Other than signing up employees and diverting money from their paychecks, employers would have little or no responsibi­lity for the plan — something state officials said is meant to make it easy for employers to get on board.

But Brian Reid, chief economist at the Investment Company Institute, said making it so easy could encourage some employers that offer 401(k) plans — which come with administra­tive and regulatory costs — to eliminate that employee benefit and instead sign their workers up for Secure Choice.

What’s more, he said, employers that don’t already offer a savings plan might be less interested in doing so if the state plan exists.

He said the program could become “the path of least resistance” for employers, to the detriment of some workers.

Deputy State Treasurer Grant Boyken — whose boss, Treasurer John Chiang, supports the savings program — said he doesn’t think employers that offer savings plans would drop them in favor of the state system.

“I think they would do it at their peril, to drop a better benefit in favor of Secure Choice,” he said. “I think they’d lose their employees.”

The Investment Company Institute also argues that lawmakers are relying on rosy estimates of how much it might cost to run the program.

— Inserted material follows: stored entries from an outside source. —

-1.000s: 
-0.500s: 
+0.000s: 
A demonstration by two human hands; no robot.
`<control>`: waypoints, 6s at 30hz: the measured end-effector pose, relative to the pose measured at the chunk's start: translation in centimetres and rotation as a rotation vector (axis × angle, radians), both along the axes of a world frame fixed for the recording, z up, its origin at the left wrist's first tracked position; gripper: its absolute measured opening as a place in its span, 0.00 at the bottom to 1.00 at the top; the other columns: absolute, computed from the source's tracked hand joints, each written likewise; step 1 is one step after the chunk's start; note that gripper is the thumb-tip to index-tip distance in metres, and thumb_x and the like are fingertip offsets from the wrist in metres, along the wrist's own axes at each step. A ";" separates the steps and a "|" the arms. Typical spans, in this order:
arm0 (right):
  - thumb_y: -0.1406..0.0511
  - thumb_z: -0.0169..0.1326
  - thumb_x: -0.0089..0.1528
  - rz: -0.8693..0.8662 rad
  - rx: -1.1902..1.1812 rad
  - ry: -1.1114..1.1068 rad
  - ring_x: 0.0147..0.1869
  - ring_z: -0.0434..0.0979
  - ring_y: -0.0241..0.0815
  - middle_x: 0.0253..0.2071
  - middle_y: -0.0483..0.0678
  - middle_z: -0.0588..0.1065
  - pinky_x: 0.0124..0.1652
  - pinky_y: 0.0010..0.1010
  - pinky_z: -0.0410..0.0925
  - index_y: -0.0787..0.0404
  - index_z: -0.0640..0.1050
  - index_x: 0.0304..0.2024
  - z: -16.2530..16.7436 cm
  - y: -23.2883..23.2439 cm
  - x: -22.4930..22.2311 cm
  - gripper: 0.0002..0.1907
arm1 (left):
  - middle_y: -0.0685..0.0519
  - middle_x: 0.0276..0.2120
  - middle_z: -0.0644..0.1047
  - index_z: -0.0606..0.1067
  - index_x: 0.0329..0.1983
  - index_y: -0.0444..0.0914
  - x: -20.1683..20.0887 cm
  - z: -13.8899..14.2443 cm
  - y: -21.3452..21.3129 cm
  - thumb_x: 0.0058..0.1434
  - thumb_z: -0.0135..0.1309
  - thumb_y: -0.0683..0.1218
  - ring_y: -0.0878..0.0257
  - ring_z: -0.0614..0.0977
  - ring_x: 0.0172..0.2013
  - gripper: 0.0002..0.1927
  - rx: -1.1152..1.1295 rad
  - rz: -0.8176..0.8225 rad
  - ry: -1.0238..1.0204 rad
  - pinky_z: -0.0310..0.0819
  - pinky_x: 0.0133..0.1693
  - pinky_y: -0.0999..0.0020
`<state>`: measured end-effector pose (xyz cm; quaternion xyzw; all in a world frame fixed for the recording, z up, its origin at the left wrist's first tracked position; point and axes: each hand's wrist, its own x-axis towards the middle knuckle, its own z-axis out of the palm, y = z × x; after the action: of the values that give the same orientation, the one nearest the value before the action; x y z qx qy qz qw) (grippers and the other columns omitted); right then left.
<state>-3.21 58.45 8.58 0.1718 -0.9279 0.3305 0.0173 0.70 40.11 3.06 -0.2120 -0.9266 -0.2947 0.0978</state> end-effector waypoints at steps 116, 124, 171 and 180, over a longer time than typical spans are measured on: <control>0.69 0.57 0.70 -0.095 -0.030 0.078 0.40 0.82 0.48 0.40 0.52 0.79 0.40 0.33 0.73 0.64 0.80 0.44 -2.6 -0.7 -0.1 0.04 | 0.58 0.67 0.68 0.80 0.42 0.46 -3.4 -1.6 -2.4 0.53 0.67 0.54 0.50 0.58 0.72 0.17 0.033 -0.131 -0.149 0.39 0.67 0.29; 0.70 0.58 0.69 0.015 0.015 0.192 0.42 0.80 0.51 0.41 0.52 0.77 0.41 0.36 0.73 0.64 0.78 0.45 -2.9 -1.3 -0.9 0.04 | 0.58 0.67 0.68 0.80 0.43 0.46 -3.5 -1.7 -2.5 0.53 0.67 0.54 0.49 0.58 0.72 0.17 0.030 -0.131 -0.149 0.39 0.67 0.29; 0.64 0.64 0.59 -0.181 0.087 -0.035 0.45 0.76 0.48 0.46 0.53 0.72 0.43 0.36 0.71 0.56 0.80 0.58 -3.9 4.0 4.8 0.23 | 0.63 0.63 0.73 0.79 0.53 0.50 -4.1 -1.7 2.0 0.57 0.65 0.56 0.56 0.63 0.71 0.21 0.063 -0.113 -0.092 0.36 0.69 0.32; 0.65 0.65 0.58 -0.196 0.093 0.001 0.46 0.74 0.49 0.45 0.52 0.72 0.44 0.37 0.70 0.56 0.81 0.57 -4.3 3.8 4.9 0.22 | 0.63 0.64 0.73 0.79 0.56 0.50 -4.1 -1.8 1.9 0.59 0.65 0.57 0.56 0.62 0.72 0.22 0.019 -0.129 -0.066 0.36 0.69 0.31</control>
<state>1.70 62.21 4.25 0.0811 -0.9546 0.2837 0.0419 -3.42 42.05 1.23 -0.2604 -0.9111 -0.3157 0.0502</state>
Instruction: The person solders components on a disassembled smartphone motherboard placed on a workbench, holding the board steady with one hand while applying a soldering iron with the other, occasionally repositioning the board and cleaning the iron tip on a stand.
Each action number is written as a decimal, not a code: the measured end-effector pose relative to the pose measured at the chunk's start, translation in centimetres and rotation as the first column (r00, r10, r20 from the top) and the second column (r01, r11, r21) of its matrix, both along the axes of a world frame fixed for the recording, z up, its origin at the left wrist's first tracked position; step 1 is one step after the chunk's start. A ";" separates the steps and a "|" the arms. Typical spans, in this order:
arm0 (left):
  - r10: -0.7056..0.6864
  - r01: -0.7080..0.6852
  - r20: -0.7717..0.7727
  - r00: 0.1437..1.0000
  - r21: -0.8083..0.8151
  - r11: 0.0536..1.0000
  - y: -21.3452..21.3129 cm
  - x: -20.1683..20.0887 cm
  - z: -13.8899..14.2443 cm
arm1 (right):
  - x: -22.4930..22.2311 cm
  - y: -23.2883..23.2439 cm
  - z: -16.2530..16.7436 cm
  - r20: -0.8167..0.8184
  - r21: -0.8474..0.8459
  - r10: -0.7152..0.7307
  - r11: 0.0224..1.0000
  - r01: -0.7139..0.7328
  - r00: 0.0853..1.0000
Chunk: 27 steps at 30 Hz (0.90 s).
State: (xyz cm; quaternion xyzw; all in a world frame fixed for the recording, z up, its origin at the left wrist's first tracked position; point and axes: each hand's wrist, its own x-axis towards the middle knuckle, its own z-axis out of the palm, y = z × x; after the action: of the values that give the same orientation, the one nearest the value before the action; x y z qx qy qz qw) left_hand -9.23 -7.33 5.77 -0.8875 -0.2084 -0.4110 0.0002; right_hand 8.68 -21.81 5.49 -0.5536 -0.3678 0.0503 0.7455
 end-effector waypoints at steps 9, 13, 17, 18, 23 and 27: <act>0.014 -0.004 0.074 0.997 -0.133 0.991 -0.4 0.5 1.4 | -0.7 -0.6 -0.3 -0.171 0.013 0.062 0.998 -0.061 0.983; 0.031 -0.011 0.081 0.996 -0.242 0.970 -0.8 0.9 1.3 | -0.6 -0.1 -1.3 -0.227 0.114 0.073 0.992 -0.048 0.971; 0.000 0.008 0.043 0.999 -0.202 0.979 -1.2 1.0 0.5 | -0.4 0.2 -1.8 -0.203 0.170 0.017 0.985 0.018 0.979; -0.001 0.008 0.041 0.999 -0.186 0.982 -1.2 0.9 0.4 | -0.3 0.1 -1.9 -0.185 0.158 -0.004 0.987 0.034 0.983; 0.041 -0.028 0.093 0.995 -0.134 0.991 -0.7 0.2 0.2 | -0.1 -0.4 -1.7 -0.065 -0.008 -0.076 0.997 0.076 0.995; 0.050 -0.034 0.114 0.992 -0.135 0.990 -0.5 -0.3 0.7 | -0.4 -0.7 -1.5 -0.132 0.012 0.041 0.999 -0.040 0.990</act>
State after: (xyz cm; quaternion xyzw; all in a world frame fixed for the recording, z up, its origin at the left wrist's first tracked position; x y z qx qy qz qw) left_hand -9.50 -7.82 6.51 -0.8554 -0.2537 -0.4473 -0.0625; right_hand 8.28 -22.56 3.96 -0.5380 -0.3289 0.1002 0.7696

SB 1234, authored by state Sen. Kevin de León (D-Los Angeles), calls for spending no more than 1% of the assets invested in the plan on administra­tive costs — a figure the trade group said might not cover all costs.

That’s a worry for the institute, Reid said, because if costs end up being higher than expected, lawmakers and others might blame the investment managers — that is, institute members.

“We’re anticipati­ng future criticism of the private sector,” he said. “These are going to be expensive plans. The story line then will be, ‘You’re charging us X times more than what was anticipate­d.’ ”

Boyken acknowledg­ed that estimates of program costs are just that, estimates, but said money managers who have spoken with the treasurer’s office seem to think the estimates are not unrealisti­c.

“There are many in the industry who think this will pencil out,” he said.

Another concern raised by the institute is the specter of a taxpayer-funded bailout of the program.

Though SB 1234 makes clear that investment­s in Secure Choice would not be guaranteed by the state — unlike public pension payments — the trade group argues in Monday’s letter that state lawmakers may feel compelled to divert state funds to backfill the retirement savings programs if investment losses pile up.

“In other words, California taxpayers may need to come to the rescue of the program,” the institute wrote.

Boyken said the bill is clear that the state is not on the hook if Secure Choice investors lose money. He added that there’s been no political pressure for the Legislatur­e to backfill losses in a state-run college savings program.

But that program is much smaller, with about 600,000 accounts, compared with the millions of workers who would be eligible to invest through Secure Choice.

“Could there be pressure? Sure,” Boyken said. “But I can’t predict the future.”